9:20–21 / Given the terrible consequences of unbelief, it would seem logical, even expected, that the rest of mankind that were not killed by these plagues would surely repent and turn to God. Yet, they still did not repent of the work of their hands … nor stop worshiping demons, and idols … nor (repent) … of their murders, their magic arts, their sexual immorality or their thefts. John’s vice list, which enumerates social and spiritual evils, only reinforces his realistic assessment that universal conversion will not take place. The very intention of Christ’s death and exaltation, and of God’s judgment on the evil order hidden within Christ’s triumph, goes unfulfilled (cf. 2 Pet. 3:9). Pagan religion, which worships demons … and idols that cannot see or hear or walk, has shaped a people who do not have “eyes to see and ears to hear” the word of God and the testimony of Jesus. The world’s resistance to God’s reign and to God’s transforming grace found in Christ is constant and pervasive. For John, the nature of rebellion against the creator is that the spiritual resources found within the community of faithful disciples, which are the means of spiritual and societal transformation, are ignored or rejected.

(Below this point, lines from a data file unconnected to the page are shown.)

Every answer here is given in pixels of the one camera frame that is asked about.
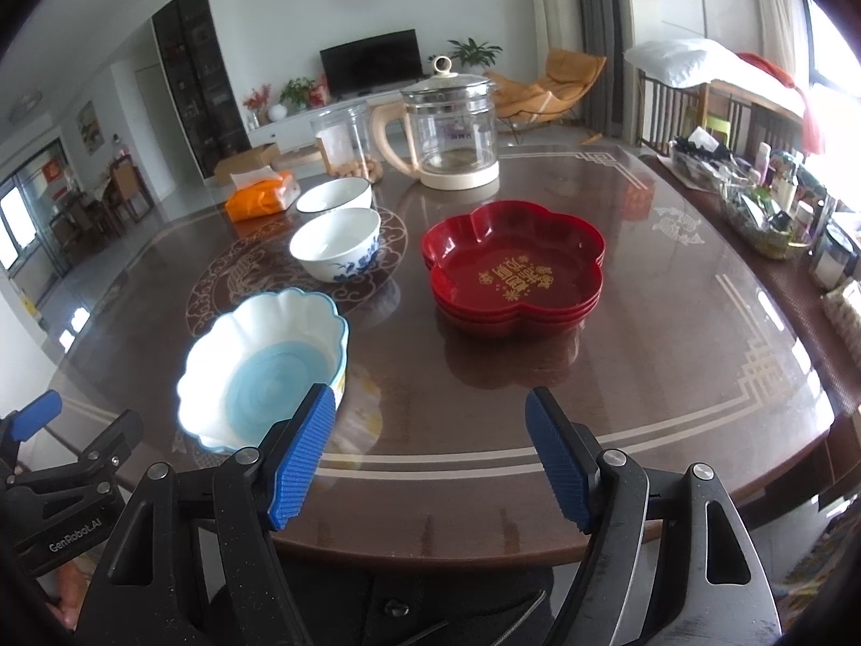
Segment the left hand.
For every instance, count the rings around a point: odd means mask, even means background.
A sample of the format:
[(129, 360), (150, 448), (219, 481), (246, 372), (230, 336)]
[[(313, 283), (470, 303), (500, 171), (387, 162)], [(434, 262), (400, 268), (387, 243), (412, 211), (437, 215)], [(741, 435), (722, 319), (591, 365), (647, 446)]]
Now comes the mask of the left hand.
[(74, 561), (69, 561), (55, 570), (57, 578), (58, 598), (51, 602), (48, 608), (51, 614), (63, 624), (67, 630), (76, 630), (80, 611), (89, 588), (89, 579), (77, 567)]

In a slaughtered Lamb, so easy to dismiss, the sovereign God is disclosed as completely faithful to the promise that a fallen world would be restored to wholeness; and God’s terrible judgment only discloses the world’s need for restoration. Yet, in its response to God’s warning and invitation to repent, lost humanity’s essential failure is vividly exposed: they misunderstand God, whose trustworthiness is revealed in the Christ who is executed as Anti-christ. One is reminded of the pagan’s folly described by Paul: “They became fools … and exchanged the truth of God for a lie, and worshiped and served created things rather than the Creator—who is forever praised” (Rom. 1:22b, 25). How ought God’s people respond to such a desperate situation? How ought they live as the continuing “testimony of Jesus” on earth? John responds to these questions in the following interlude.
8:6 / For the history of interpreting the vision of trumpet plagues, see J. Paulien, Decoding Revelation’s Trumpets (Berrien Springs, Mich.: Andrews University Press, 1988).

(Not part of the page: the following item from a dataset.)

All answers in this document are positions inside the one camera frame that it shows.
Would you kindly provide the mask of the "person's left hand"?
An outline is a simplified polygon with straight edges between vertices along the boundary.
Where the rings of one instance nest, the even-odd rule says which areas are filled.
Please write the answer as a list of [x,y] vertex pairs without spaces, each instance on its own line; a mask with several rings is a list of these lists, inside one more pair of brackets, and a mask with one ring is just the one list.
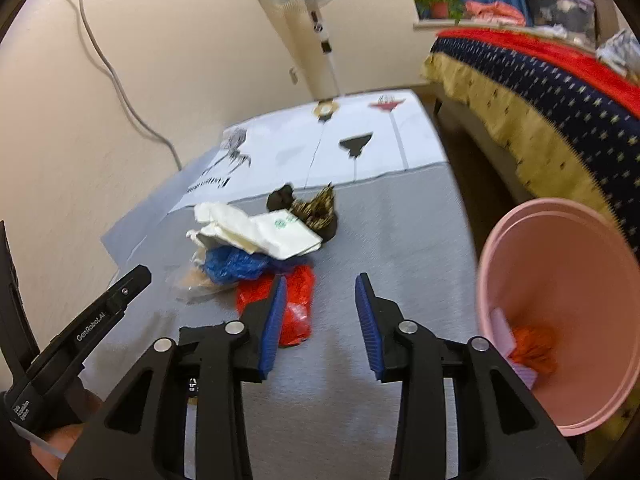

8:13 / Rather than “vulture,” other ancient mss read “angel” for eagle. Metzger explains the scribal corruption is a harmonistic attempt to bring the work done by this eagle into agreement with the work done elsewhere by angels; in Textual Commentary on the Greek New Testament (N.Y.: United Bible Societies, 1971), p. 643.
For the importance of three, see Michael Wilcock, I Saw Heaven Opened (Downers Grove, Ill.: InterVarsity, 1975).